The ship is not licensed to sail at night, allowing opportunities to roam the narrow medieval streets and open-air bars and restaurants of Zadar, Havr and Dubrovnik. Other nights we docked or anchored at more remote ports like Telascica Bay and Mljet, where safe in our onboard bubble of vaccinated colleagues we were able to dance, swim and generally party like it was 2019.

The Lastavica in Telascica Bay, Croatia.
The Lastavica in Telascica Bay, Croatia. Photo Credit: Jeri Clausing

To be honest, I was a bit hesitant about the trip, knowing the cabins would be small and the boat filled to capacity. But my cabin was surprisingly spacious, comparable to those on many river cruises.

And there was much more public space than I had imagined, making it a relaxed, comfortable way to traverse the Dalmatian coast with occasional swim stops and plenty of sailing time to take in the stunning views from the sun deck, hot tub and other scattered open-air lounging areas.

The Lastavica is one of four similar-sized yachts sailing for IWorld of Travel in 2022. The boats themselves might best be described as simple luxury.
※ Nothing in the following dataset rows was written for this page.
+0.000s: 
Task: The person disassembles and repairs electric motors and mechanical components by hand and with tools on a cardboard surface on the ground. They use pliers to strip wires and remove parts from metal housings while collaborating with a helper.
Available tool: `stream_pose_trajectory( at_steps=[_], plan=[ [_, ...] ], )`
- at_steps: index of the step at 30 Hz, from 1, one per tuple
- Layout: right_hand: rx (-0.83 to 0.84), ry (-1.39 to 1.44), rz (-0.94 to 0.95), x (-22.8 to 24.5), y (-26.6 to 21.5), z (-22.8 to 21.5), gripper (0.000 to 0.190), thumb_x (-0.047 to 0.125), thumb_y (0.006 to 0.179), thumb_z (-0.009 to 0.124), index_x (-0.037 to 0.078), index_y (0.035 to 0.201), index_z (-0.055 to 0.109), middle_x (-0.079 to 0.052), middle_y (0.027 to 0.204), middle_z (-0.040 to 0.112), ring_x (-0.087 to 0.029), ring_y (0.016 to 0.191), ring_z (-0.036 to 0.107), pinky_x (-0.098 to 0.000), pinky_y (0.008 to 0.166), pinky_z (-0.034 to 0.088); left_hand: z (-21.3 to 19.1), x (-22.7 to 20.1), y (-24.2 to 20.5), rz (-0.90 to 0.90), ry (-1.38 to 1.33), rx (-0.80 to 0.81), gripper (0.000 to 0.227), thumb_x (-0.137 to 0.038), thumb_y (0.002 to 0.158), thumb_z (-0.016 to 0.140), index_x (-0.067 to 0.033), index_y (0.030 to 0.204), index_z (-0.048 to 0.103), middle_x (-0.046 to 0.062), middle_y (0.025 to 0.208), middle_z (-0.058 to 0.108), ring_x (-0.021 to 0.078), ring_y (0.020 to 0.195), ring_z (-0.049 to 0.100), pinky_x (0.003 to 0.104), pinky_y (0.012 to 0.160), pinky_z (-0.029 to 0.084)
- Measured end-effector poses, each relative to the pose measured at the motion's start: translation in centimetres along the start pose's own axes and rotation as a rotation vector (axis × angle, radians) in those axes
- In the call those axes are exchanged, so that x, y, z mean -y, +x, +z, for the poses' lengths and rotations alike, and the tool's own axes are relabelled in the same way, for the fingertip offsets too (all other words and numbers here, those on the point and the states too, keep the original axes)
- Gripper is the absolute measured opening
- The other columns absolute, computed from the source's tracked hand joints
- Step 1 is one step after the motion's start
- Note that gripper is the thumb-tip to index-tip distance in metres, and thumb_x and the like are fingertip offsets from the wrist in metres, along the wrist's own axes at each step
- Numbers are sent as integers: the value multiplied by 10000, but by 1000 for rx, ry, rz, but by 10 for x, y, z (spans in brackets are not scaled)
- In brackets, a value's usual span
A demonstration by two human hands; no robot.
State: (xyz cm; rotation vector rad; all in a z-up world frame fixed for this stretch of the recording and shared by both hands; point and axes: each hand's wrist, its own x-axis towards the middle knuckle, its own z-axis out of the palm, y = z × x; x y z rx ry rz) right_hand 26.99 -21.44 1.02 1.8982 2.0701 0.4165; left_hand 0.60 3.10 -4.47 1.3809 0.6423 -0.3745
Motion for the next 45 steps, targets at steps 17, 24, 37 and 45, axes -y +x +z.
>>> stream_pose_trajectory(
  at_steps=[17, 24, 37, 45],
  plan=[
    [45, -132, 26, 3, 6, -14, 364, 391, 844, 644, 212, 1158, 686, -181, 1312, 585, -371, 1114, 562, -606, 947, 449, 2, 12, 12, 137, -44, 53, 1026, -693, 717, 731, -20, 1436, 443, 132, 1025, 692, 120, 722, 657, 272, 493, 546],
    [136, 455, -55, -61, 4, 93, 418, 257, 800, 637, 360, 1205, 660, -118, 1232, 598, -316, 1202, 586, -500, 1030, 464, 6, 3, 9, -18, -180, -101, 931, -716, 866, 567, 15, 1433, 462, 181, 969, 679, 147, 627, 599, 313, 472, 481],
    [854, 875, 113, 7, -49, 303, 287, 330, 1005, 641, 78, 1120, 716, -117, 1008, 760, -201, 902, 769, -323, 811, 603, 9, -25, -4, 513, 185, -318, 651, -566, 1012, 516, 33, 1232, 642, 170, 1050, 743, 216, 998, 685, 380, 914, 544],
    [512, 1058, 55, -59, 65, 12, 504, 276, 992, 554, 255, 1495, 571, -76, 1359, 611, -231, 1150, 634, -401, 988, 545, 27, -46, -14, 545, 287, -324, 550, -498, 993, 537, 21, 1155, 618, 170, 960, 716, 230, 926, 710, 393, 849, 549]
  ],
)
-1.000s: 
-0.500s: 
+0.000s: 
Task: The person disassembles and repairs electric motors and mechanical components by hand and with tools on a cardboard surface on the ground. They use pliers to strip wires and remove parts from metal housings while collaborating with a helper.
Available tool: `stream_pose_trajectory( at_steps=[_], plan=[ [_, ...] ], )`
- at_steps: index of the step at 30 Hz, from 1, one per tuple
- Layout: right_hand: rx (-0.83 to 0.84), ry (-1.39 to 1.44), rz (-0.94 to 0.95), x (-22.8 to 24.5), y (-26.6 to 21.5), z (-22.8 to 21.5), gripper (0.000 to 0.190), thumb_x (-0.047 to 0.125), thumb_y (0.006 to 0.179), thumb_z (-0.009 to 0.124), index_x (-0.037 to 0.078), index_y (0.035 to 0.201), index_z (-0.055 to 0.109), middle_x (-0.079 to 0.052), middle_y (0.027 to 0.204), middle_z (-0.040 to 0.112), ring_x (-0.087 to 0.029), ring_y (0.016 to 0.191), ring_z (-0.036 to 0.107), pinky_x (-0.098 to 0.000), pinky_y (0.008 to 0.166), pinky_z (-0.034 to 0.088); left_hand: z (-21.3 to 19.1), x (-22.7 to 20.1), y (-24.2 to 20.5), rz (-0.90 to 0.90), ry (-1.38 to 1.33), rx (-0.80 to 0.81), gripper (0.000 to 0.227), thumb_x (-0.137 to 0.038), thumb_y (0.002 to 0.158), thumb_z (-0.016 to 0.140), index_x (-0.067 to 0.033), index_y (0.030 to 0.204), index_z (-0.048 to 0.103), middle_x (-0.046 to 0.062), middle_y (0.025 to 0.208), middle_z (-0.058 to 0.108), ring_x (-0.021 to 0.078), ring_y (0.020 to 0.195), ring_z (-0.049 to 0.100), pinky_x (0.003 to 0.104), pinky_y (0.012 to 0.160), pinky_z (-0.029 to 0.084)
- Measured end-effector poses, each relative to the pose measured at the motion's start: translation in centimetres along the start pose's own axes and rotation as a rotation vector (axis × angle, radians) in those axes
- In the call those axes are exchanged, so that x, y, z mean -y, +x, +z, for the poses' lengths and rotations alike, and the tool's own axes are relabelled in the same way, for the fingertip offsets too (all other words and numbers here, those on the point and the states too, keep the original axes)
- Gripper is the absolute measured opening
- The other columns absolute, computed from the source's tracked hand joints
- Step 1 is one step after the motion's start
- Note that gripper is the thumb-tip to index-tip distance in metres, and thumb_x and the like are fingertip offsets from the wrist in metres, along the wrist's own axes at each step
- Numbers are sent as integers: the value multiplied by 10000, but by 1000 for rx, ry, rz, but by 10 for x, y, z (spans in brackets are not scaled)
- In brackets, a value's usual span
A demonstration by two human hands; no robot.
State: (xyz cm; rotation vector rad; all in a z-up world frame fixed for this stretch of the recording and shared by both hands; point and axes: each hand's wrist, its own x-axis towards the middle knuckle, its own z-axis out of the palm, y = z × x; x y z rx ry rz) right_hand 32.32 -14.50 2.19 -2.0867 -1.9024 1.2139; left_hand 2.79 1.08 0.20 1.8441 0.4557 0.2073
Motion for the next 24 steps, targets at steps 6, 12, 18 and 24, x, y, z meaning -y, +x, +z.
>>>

There aren't bells and whistles like room service, butlers or spas. But the cabins are well appointed, the crew and service top-notch and the fresh, local sea-to-table cuisine outstanding.

While FIT bookings can be made on some of the sailings secured for sale through IWorld, the product is really designed for advisors to book as full charters that they can then personalize and sell.

One of the first agents to book one of the yachts through IWorld, Jasper Fanfalone of Vast Passages in Armada, Mich., said he has chartered a May sailing that he is selling for about $2,000 per person, including breakfast and lunch, a few dinners and some included excursions.

After experiencing the product in person, Fanfalone said, "Croatia and her islands is going to be my new advertising campaign. My Greece and Italy people need to come here."

"I am really excited about the product," he said, describing the charter marketing opportunities as an "absolute gold mine."